• [Task goal] Whenever a line in the data contains "body", show that line.
::::::::
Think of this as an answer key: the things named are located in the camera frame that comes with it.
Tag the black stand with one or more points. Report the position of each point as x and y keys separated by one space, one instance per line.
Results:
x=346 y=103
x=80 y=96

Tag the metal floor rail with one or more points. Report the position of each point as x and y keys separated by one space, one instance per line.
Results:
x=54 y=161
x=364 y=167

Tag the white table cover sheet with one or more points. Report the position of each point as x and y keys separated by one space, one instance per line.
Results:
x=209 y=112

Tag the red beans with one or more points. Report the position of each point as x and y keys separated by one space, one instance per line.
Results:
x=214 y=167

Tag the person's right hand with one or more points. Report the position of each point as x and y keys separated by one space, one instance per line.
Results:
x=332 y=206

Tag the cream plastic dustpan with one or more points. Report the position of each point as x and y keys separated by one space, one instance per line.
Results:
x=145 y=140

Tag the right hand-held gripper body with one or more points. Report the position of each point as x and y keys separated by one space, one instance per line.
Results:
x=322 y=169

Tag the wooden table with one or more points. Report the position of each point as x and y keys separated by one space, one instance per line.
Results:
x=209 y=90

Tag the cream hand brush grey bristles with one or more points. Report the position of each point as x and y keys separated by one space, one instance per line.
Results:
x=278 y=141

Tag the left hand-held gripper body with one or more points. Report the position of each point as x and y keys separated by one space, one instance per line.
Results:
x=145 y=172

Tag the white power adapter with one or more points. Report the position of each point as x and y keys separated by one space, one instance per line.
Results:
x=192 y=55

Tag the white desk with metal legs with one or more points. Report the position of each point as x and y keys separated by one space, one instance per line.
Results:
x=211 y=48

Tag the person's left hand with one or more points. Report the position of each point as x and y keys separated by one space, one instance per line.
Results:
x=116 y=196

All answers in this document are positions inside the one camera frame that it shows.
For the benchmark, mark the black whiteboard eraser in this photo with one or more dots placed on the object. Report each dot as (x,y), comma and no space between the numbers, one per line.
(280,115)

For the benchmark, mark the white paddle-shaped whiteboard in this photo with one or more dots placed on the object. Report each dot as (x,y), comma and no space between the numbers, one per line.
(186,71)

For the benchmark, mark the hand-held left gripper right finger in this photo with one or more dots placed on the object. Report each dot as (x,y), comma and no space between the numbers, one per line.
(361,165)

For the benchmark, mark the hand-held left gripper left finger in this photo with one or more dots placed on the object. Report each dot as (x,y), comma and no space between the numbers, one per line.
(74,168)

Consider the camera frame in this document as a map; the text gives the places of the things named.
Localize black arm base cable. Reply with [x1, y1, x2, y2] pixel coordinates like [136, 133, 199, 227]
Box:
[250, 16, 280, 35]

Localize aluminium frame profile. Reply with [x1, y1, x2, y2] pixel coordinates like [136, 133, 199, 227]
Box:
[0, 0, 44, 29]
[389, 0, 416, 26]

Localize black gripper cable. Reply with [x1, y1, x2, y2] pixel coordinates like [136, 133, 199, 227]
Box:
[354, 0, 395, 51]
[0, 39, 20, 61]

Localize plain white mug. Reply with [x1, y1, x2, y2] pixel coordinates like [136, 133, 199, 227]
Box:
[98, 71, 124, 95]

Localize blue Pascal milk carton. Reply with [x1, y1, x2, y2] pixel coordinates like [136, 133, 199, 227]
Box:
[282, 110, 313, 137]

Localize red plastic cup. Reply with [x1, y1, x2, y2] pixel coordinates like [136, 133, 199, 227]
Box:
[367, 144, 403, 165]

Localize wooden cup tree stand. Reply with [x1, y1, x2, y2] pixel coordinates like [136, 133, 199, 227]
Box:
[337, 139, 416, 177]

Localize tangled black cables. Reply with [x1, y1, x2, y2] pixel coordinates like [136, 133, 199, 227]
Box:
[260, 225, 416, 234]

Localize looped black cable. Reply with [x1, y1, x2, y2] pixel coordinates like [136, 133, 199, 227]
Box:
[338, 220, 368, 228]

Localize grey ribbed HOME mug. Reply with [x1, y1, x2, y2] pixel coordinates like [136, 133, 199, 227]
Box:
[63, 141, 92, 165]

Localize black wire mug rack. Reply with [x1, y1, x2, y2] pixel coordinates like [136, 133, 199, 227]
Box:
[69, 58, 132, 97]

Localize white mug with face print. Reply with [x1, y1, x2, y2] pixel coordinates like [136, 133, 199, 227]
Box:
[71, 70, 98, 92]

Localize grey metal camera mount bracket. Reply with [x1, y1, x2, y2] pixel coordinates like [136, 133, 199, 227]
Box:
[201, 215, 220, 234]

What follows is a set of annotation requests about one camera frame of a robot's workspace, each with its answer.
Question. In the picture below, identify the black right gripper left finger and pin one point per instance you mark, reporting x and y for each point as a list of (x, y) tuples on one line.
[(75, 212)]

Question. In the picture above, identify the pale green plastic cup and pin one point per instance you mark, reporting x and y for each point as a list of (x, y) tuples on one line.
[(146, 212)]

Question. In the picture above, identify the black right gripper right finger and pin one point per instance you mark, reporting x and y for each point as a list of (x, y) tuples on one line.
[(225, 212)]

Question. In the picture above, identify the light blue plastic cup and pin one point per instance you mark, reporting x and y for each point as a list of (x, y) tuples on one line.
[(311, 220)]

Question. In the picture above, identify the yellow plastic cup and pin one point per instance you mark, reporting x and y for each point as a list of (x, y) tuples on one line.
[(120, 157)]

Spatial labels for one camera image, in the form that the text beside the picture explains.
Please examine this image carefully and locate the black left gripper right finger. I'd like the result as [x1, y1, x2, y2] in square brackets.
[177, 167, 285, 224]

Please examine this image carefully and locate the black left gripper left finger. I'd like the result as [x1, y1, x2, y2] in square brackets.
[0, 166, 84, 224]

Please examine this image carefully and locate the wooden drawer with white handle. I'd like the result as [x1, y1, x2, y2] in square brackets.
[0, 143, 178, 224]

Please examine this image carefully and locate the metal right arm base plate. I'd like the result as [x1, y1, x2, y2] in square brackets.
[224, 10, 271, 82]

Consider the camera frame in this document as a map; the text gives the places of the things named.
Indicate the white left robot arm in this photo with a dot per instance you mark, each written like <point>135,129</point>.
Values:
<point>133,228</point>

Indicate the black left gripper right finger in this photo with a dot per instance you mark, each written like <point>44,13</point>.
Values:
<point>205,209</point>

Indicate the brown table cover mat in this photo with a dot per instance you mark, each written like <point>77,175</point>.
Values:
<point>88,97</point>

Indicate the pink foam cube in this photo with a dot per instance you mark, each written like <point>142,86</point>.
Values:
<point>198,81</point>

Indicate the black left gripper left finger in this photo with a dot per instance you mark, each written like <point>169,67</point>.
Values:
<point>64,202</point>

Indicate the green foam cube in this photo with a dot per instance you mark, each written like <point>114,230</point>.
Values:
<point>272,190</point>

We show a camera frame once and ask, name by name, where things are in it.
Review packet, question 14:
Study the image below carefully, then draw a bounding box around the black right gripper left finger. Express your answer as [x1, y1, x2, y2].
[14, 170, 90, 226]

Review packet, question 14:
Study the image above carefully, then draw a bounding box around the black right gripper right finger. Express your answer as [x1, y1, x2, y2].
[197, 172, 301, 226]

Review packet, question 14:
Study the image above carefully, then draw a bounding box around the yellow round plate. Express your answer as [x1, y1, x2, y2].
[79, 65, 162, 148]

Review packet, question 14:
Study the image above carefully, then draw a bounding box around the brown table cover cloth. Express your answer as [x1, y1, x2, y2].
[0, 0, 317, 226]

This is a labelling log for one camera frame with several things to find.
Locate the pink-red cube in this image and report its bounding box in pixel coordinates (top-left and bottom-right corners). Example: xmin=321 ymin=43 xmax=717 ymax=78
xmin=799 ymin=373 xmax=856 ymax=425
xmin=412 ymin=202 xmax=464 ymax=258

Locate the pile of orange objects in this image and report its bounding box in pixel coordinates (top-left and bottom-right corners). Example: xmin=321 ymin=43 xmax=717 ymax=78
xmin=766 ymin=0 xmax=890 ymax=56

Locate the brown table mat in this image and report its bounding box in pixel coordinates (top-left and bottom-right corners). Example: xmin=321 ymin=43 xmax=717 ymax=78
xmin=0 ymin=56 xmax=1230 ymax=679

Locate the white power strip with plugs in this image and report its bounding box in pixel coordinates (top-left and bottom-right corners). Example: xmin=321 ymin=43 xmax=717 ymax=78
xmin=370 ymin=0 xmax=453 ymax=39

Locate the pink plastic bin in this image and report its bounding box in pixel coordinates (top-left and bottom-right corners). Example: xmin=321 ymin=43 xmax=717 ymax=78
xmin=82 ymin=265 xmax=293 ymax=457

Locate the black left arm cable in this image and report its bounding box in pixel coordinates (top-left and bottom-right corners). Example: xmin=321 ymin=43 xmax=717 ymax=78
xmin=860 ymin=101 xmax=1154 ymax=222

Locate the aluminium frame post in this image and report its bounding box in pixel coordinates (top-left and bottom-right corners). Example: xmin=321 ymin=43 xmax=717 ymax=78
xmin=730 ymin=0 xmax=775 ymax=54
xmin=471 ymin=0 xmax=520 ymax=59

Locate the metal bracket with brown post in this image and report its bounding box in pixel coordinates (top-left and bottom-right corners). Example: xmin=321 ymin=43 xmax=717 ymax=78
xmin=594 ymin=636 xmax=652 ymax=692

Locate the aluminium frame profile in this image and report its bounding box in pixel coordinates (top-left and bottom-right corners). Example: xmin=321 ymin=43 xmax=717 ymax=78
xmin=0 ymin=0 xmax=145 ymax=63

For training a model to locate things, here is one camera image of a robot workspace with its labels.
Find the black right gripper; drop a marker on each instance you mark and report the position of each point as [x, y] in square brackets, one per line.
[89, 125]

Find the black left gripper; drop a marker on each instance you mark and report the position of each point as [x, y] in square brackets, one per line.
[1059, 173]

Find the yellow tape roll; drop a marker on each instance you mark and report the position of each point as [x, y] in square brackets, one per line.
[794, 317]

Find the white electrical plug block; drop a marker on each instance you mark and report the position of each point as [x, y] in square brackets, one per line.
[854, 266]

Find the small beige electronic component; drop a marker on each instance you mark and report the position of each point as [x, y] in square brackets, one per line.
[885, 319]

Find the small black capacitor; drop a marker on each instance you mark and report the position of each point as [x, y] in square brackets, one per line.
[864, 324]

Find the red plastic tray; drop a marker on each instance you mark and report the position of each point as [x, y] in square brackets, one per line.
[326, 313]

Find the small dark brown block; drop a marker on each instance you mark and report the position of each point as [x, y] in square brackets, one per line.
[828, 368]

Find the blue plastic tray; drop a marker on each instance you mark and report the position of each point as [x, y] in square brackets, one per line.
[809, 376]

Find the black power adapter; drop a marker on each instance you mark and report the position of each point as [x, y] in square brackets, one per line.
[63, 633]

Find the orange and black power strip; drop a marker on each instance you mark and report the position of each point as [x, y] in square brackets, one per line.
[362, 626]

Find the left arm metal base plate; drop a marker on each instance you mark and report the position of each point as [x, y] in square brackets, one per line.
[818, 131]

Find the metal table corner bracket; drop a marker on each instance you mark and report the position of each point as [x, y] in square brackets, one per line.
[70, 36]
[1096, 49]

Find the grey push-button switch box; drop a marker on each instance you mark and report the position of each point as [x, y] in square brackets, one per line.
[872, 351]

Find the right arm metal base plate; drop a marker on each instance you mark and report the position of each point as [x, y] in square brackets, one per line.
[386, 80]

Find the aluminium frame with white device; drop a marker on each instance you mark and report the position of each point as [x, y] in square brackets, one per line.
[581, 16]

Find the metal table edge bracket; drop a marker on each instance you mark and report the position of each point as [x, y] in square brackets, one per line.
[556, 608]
::::::::
• [Response to this exercise]
Tag the right hand-held gripper body with one or more points. Report the position of each point as x and y keys separated by one space, one instance per line.
Tag the left hand-held gripper body with one or more points. Report the position of each point as x and y keys separated by one space, one instance per line.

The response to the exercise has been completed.